Filebeat resent all events of a logfile - every day

scheffler · July 24, 2020, 8:06am

Hi

The logfile has always the same name, but a housekeeping job copy and zip the file every night, with the side effect that the file gets a new inode. I guess that the inode is harvesters primary key in the registry and filebeat assumes a new file - don't care about the same name.
tail_files: true in filebeat.yml doesn't help, because it is a new file for filebeat.

A test for this effect is when you change a logfile for test cases with vi. If you save the file with :wq it gets a new i node. (stat before and start after saving). Elastic shows all entries of the file, but if you use the pipe echo 'errormessage' >> filename, only the last error will send.
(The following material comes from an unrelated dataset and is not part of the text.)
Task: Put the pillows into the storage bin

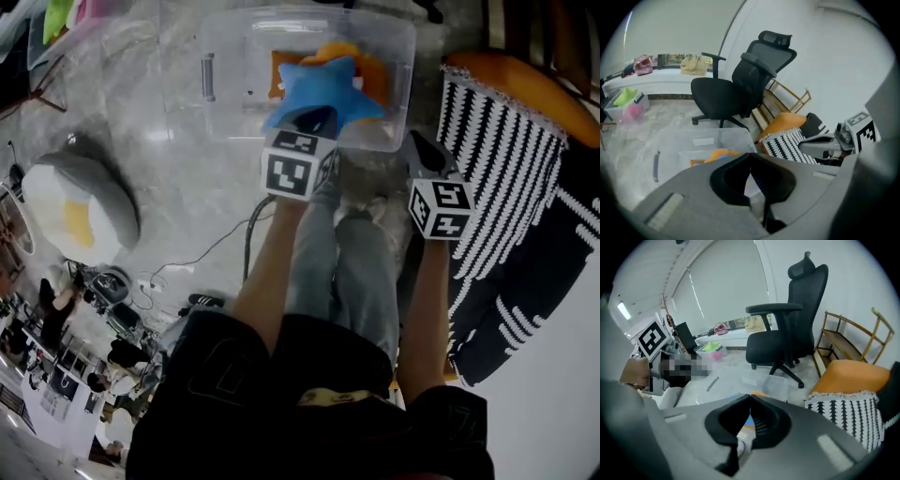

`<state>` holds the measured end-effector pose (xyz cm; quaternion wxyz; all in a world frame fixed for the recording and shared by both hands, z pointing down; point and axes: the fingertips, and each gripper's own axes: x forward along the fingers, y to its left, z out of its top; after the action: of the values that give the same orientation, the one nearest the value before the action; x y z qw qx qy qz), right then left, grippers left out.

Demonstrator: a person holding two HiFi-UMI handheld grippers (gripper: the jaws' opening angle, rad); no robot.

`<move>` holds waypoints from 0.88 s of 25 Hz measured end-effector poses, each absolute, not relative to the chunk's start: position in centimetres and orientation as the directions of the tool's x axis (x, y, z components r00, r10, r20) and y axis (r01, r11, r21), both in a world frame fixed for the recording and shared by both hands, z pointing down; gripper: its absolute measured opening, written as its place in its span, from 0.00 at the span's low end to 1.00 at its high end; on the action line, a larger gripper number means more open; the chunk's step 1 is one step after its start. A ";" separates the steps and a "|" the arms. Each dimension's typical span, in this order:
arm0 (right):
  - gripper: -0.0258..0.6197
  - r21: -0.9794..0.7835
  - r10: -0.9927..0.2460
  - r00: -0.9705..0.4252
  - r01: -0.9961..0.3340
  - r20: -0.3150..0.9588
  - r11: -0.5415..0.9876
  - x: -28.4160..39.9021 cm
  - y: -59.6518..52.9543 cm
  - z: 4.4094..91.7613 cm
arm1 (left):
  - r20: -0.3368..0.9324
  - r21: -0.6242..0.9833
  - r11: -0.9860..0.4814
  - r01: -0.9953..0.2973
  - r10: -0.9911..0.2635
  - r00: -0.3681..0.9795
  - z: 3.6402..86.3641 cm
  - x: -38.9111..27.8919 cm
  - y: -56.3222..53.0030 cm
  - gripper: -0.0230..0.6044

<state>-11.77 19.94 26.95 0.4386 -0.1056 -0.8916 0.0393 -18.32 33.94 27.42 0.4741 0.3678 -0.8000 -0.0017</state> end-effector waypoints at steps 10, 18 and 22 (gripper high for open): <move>0.05 -0.182 0.134 -0.742 0.017 0.657 0.983 -11.2 14.2 16.0 | 0.616 0.384 0.620 -0.684 -0.724 -0.311 15.7 -18.6 25.9 0.05; 0.04 -0.231 -0.017 -0.841 -0.168 0.541 0.958 -5.5 6.5 6.9 | 0.518 0.331 0.547 -0.769 -0.786 -0.336 5.8 -14.4 18.5 0.05; 0.04 -0.228 -0.121 -0.867 -0.258 0.483 0.939 -1.6 2.3 2.3 | 0.439 0.277 0.490 -0.826 -0.830 -0.345 -0.1 -11.5 14.9 0.05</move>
<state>-1.63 2.29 2.30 0.2377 0.0994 -0.9554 0.1443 -11.55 14.94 -0.15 0.2697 0.5049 -0.8200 -0.0030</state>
Has anybody an idea to solve the problem?

Cheers,
Heinz

mtojek · July 27, 2020, 8:38am

Take a look at file_identity property: https://www.elastic.co/guide/en/beats/filebeat/master/filebeat-input-log.html

scheffler · July 28, 2020, 6:12am

Ok, this seems to be the solution (from the discryption point of view). I put much time in it - with no solution.
For my case I have exact path/filenames without wildcards, so file_identity.path should be the way. I tried every possible configuration regarding the file_identity.path property, but it doesn't work. One new entry with vi and filebeat sents all again.
There is no documentation about the value of path. I found just one example:
file_identity.path: ~
I tried
file_identity.path:
file_identity.path: ~
file_identity.path: true
file_identity.path: 'path/filename'

but... nothing works for me. What means ~ ?

mtojek · July 28, 2020, 8:01am

Can you post the whole config you're using? The property file_identity.path: ~ should be fine.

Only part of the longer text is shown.